Shulou(Shulou.com)05/31 Report--

How to carry out mobile app security assessment and detection technology analysis, I believe that many inexperienced people do not know what to do. Therefore, this paper summarizes the causes and solutions of the problem. Through this article, I hope you can solve this problem.

Due to the increasing development of today's network technology, there are many hidden dangers in the security of Android APP, which need to be paid attention to constantly so as to improve its security. Based on the system program, system data, the security of the basic business and the loopholes in the application, people constantly improve and form a more secure, stable and complete mobile APP monitoring system to ensure the security of the mobile APP, which will serve as the primary line of defense of "malicious harm", that is, the first line of defense, which improves the researchers' consideration of APP security assessment when developing mobile APP. It will contribute to the better and more secure development of Mobile APP.

Key points of Evaluation and Protection of the New version of Mobile App

According to the latest grade protection mobile Internet security extension standard, the new standard takes the level of mobile Internet technology as the main guarantee object to ensure the overall object level. there are no fixed requirements and goals for mobile terminal systems, application systems and wireless networks, that is, they are not required to be graded separately. The proposal of the new standard should not only meet the previously proposed grade protection standard, but also improve the security of mobile APP in several important technologies, such as mobile terminal, the application of APP in daily life, the physical and environmental security of wireless network, the application of APP and data security and so on. In addition, new goals and requirements have been worked out at the management level, such as the ways and methods of safety management, the system of safety management, safety management enterprises and employees, the improvement of safety construction, and so on.

Research system of Security Detection for Mobile APP

Due to the accelerating pace of the development of network technology, many lawbreakers take a fancy to platforms like the network to carry out some illegal activities, so mobile APP will have a lot of security problems.
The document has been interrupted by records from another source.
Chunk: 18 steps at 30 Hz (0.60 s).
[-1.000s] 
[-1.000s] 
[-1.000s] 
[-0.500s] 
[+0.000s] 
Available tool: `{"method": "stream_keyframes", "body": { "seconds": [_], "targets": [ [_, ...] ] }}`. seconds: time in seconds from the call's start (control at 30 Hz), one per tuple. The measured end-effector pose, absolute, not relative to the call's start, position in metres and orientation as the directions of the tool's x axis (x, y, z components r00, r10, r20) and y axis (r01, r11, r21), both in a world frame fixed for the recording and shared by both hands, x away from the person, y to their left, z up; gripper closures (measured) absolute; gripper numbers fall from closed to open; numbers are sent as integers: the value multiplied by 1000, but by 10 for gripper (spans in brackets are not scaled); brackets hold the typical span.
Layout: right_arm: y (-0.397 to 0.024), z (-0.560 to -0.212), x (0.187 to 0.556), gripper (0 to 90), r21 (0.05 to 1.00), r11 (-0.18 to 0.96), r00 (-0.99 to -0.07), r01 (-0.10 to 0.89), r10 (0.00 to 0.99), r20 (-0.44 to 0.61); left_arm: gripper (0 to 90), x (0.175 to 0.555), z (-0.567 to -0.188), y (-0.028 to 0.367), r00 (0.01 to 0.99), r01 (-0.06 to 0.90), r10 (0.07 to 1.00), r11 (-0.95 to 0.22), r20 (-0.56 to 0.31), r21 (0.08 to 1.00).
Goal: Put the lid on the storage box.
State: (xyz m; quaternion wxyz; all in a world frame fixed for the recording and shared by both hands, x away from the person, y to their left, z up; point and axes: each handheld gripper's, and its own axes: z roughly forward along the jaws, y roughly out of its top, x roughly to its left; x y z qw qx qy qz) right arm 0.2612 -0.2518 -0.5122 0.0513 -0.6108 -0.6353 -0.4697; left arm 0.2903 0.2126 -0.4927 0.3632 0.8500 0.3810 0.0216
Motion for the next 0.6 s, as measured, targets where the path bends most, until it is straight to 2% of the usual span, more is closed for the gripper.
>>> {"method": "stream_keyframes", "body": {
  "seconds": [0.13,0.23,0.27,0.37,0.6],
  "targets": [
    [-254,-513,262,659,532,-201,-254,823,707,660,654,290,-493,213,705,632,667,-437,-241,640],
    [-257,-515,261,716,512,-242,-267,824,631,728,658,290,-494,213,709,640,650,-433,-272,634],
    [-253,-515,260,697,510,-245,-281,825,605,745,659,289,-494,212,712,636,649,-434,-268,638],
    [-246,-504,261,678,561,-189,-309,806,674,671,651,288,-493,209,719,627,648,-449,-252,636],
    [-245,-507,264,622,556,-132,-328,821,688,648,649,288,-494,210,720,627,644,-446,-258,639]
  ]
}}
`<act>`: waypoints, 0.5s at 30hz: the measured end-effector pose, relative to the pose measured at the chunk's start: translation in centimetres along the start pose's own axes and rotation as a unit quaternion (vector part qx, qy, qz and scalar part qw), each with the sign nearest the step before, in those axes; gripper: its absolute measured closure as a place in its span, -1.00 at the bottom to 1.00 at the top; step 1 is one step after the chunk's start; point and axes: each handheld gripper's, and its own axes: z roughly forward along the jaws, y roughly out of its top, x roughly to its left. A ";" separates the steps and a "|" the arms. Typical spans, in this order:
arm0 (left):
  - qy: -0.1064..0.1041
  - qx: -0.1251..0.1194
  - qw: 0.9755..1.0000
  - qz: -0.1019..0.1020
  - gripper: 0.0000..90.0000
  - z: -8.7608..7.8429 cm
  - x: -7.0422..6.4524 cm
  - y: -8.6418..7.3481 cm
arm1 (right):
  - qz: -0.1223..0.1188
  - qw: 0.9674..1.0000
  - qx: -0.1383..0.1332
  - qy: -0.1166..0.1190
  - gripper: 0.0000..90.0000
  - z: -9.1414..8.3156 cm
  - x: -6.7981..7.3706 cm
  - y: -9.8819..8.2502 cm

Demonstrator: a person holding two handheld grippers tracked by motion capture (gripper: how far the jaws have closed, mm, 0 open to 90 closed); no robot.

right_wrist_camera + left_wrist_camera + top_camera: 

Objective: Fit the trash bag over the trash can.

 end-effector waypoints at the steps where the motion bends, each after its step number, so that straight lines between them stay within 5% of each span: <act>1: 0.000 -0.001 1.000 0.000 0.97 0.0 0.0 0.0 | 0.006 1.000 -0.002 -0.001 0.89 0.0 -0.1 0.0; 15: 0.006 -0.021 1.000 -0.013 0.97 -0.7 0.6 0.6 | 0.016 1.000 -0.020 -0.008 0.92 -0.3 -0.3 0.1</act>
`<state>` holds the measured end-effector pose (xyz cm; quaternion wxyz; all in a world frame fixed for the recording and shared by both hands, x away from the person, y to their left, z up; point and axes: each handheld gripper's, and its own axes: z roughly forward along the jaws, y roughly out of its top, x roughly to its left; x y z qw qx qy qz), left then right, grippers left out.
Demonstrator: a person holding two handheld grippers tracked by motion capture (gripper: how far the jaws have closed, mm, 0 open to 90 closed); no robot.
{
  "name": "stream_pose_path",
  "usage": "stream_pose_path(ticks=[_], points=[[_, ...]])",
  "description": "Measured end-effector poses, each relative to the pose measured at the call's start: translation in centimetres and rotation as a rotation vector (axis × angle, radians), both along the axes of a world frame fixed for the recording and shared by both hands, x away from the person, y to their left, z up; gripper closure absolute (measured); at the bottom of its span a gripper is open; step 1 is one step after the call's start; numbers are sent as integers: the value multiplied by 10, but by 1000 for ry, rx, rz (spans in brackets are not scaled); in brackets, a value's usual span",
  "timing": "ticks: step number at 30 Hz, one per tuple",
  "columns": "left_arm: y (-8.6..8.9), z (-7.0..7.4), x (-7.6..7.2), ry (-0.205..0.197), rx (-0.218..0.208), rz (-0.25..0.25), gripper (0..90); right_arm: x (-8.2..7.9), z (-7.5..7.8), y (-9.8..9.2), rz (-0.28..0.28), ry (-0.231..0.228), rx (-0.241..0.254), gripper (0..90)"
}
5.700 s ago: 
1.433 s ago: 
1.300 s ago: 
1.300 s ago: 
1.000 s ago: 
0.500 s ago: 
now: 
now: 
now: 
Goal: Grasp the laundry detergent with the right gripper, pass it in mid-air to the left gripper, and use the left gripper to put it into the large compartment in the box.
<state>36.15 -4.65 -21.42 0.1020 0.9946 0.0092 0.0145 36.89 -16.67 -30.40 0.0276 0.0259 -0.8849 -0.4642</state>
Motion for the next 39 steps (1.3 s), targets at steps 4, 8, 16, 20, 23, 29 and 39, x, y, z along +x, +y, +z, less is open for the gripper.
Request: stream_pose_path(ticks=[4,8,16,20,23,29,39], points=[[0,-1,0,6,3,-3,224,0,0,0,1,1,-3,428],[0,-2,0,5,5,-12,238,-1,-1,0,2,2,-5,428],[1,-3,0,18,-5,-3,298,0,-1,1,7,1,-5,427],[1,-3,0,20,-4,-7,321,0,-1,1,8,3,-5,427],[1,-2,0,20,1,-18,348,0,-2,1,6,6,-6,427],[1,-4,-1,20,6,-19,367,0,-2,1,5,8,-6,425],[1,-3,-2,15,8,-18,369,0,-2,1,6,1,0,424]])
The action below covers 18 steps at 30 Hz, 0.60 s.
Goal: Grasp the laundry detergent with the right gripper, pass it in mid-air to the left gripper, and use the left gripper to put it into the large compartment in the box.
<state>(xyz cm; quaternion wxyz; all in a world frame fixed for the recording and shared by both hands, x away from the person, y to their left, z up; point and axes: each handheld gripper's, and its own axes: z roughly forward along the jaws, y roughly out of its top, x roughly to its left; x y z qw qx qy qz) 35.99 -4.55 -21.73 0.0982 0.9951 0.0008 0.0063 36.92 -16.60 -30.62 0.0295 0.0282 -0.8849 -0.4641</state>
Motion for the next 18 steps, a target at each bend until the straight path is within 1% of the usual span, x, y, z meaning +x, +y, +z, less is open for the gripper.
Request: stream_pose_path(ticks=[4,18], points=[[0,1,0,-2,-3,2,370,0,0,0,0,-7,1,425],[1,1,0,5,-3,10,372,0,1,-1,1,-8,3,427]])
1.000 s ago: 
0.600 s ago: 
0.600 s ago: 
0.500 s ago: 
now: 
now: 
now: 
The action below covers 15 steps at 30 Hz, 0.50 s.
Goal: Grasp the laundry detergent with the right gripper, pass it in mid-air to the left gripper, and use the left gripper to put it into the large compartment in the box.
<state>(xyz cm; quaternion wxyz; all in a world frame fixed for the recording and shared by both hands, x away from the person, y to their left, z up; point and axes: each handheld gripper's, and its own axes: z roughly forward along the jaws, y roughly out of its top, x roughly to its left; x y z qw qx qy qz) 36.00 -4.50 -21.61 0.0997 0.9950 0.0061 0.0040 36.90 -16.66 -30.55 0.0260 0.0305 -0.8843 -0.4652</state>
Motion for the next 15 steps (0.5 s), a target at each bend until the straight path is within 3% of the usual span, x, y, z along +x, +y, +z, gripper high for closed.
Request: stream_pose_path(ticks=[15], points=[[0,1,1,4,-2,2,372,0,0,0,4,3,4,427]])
Lawbreakers will quickly cheat users through such loopholes, and many users do not know that APP has such security loopholes. So many users sometimes fall into a trap and don't know it. At this time, a sound APP security detection research system must be established, and the security loopholes of every mobile APP must be solved, so that the security of users can be guaranteed and users will feel at ease to use APP.

Multi-dimensional secure mobile application security level assessment system is an automated security detection service for enterprise and individual developers. It supports a number of APP security assessment tests on Android application APK packages, including code protection, dynamic defense, local data, network data, malicious vulnerabilities and other risk points. Static analysis and dynamic analysis detection can be completed in an average of 10 minutes. Generate visual online reports and offline reports in Word format. Help users to conduct security testing before the release of APP to avoid economic losses caused by potential security problems.

Data security

(1) Detection of storage security

The important internal information of Mobile APP is easy to leak, the main reason is that there is a problem with the way its information is stored, so that most people can have the right to access internal rights, resulting in the situation that internal important information is easy to be leaked.

(2) tampering with resource files

Now there are a lot of pirated APP or plagiarized APP on the network, which is all because the resources in the original mobile APP are directly used by users without a series of security protection measures. Many lawbreakers like this loophole and secretly change the genuine APP resources into a pirated APP.

Security of the business

(1) Monitoring and testing of certificates

In the aspect of ensuring the security of mobile APP services, it is a very meaningful way to ensure the security of mobile APP certificates. If the APP certificate will not be embezzled, it can ensure the security of the user's account, information and password. To ensure the security of the certificate, you only need to encrypt the information in the certificate.

(2) handling and detection of abnormal events

A good mobile app should have the ability to handle and detect when it encounters an exception. Once an exception occurs, it is not only required to be extremely sensitive to capture it, but also need to record it after catching the exception, or transmit it to the server for exception analysis, and parse it by the server.

Loopholes in program applications

(1) Detection of virus

The APK of each mobile APP needs to be tested for viruses before it is put on the shelves.

(2) APK morbid anti-programming Zen loophole

The mobile APP is detected for APK static decompilation to see if there are compilation vulnerabilities. Many decompilers, such as apktool, decompile it into smali code. If the smali code is not protected, the software will have many security problems, such as the software will be cracked, some bad code will be inserted, and even the advertiser's ID will be replaced.

(3) Database injection vulnerability

The detection of database injection vulnerabilities in APP reveals its adverse effects. In some cases, for example, when setting the read and write permissions of Content provider components, it is poorly set, and the filtering of sql statements is omitted, which will make the mobile APP database have hidden dangers. If the intentional person attacks it, the user's account name, password and other sensitive data are in danger of leaking, and it will also cause the user to make an exception when querying, and even lead to the collapse of the application.

(4) a1lowBackup security vulnerabilities

The risk of data ultra vires backup of mobile APP is detected. Some systems provide special functions for data backup and recovery, such as Android API Level 8 and above. If there is a risk to this function, it is possible for an attacker to recover data at other ends, resulting in the disclosure of sensitive information such as user chat messages. Like those applications that involve money transactions, attacks can be used to steal deposits and malicious payments.

(5) there is a vulnerability in the execution of remote code in Web View.

Check to see if there are executable vulnerabilities in Web View's remote code in APP. Like previous versions, there are basically some remote code execution vulnerabilities such as Android API level 16 or previous versions, which occur because the program is using Web View. Add Javascript Interface fails to implement normal restrictions when using this method, and this gives those who attack remotely a chance. They can use Java Reflection API to expose some java function interfaces of Mobile APP completely, so that they can use this interface to complete some illegal operations.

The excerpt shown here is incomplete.